According to a PEPPEG representative, Pat Cahalan, Scott Phelps, Adrienne Mullen and Larry Torres — who together represent a majority of Pasadena Unified School Board members — have each enthusiastically endorsed such a charter change for the District.

San Francisco State University (SFSU)Associate Professor of Political Science Ron Hayduk, who is a nationally recognized expert on immigrant voting rights and the author of “Democracy for All: Restoring Immigrant Voting in the U.S., ” is all for the idea, and assured the audience that such a move is not without precedent in the US. Hayduk has conducted and published research about the impact of voting laws and procedures on voter participation, as well as election rules and administration.

According to Hayduck, the idea is perfectly legal. It’s actually a “global trend,” he said, with more than 45 countries in the world allowing it.

From 1776 to 1926, in fact, US immigrants voted in local, state and federal elections, and immigrants could also run an hold office in some towns and cities in the US.

It’s a phenomenon “as American as apple pie and older than our national pastime of baseball,” said Hayduck.

And Hayduck also sees parallels between the ultimate denial of voting rights to undocumented immigrants in 1926, to the anti-immigrant conversations heard today.

“Voting is about who has a say, and who is included and who is excluded,” Hayduck said in his presentation.

“Women and Blacks were denied the vote based on sexism and racism, not citizenship,” he said.

Eventually, said Hayduck, internal conflict and wars, like the French Revolution, the War of 1812, and the Civil War made Americans more and more leery of “non-Christian” immigrants. According to Hayduck, Americans feared newcomers would not assimilate, and might eventually dilute U.S. culture and identity.

The onset of war in Europe and the eruption of World War 1 helped solidify those fears, he said.

When Immigrant voting was finally eliminated state by state, in 1926, the effect was dramatic, said Hayduck. Millions of former voters were disenfranchised, and voter turnout declined from an impressive 80% in 1896 to 49% in 1924.

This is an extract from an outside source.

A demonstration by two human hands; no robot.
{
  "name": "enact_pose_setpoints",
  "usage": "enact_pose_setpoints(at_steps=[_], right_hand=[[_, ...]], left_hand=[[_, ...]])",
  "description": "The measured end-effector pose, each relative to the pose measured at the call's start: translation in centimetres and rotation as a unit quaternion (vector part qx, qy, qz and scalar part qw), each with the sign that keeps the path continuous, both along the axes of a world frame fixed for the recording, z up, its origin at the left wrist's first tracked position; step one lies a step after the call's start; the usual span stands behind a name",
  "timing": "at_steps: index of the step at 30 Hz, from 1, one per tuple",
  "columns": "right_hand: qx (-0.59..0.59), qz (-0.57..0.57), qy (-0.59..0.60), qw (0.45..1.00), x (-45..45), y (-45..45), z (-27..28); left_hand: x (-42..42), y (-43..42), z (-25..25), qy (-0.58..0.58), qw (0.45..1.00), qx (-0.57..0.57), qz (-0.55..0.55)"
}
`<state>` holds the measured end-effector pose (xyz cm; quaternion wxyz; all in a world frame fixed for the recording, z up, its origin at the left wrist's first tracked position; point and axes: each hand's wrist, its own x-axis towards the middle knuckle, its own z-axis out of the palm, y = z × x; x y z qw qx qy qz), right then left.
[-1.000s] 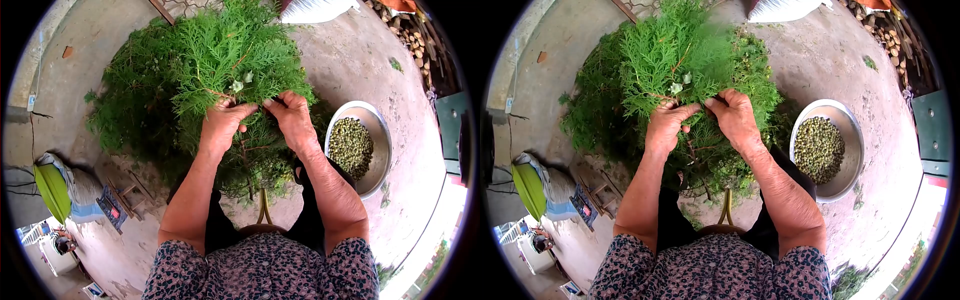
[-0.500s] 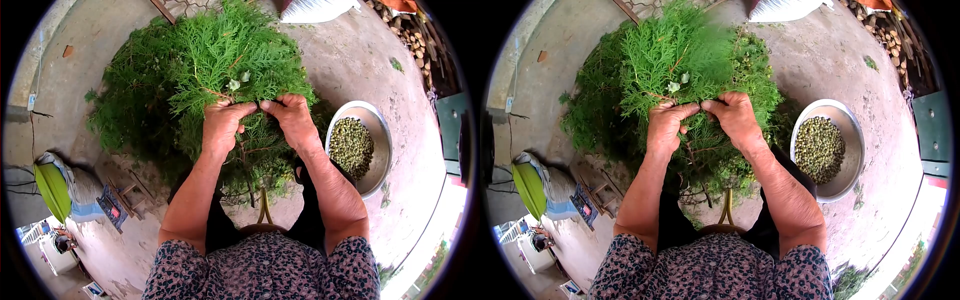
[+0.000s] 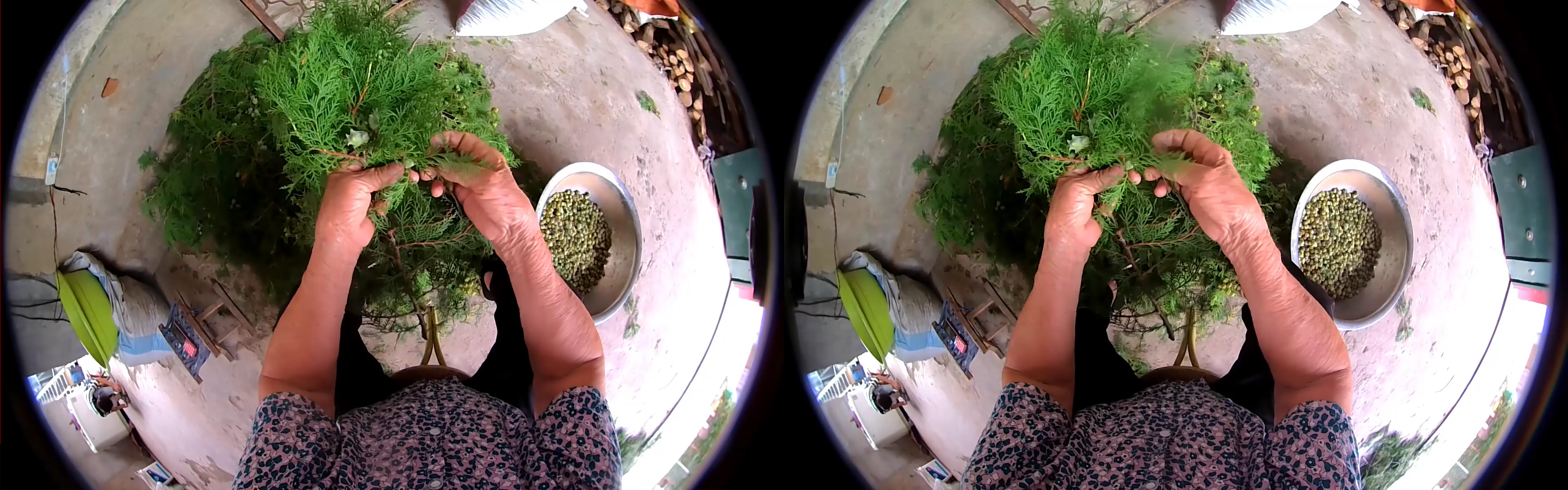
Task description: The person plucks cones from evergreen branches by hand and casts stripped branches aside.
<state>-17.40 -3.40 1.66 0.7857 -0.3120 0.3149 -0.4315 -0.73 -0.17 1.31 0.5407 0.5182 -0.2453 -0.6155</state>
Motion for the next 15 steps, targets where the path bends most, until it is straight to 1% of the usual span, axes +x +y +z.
enact_pose_setpoints(at_steps=[2,4,7,10,14,15], right_hand=[[-0.017,0.004,0.010,1.000,0.16,0.09,-0.16],[-0.045,0.025,0.048,0.998,0.38,0.38,-0.14],[-0.033,0.021,0.074,0.997,0.55,0.62,0.01],[-0.046,0.051,0.059,0.996,0.47,0.44,-0.50],[-0.040,0.045,0.061,0.996,0.48,0.62,-0.83],[-0.028,0.039,0.078,0.996,0.48,0.67,-0.69]], left_hand=[[-0.29,0.10,0.04,0.014,1.000,-0.006,-0.007],[-0.53,0.08,-0.04,0.027,0.999,-0.018,0.011],[-0.22,0.04,-0.23,0.011,1.000,0.013,-0.005],[-0.58,0.18,0.29,0.009,1.000,-0.013,-0.004],[-0.66,0.20,-0.06,0.013,1.000,0.005,0.000],[-0.53,0.08,-0.44,0.031,0.999,-0.008,-0.033]])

Hayduck was reluctant to come out and say that “the time was now,” for Pasadena, owing to the new political climate in much of the nation, but did say that any effort to make the new law a reality and change the City’s charter to allow such a vote “could take time.”

Citizens in San Francisco rejected a similar measure twice before passing it, said Hayduck, and the measure narrowly lost in Boston, Vermont and Washington, D.C.

In Tacoma Park, Maryland, however, where undocumented immigrant voting was allowed, the immigrant turnout was equal to citizens, though it eventually declined slightly over time.

Hayduck also noted that oftentimes, immigrant voter measure campaigns are led by undocumented immigrants themselves diluting the argument that undocumented voters might be less informed than citizens themselves.

But ultimately, Hayduck sees more unrestricted voting as the way of the future, saying, “Maybe voting rights should cross borders and follow people, like goods and services.”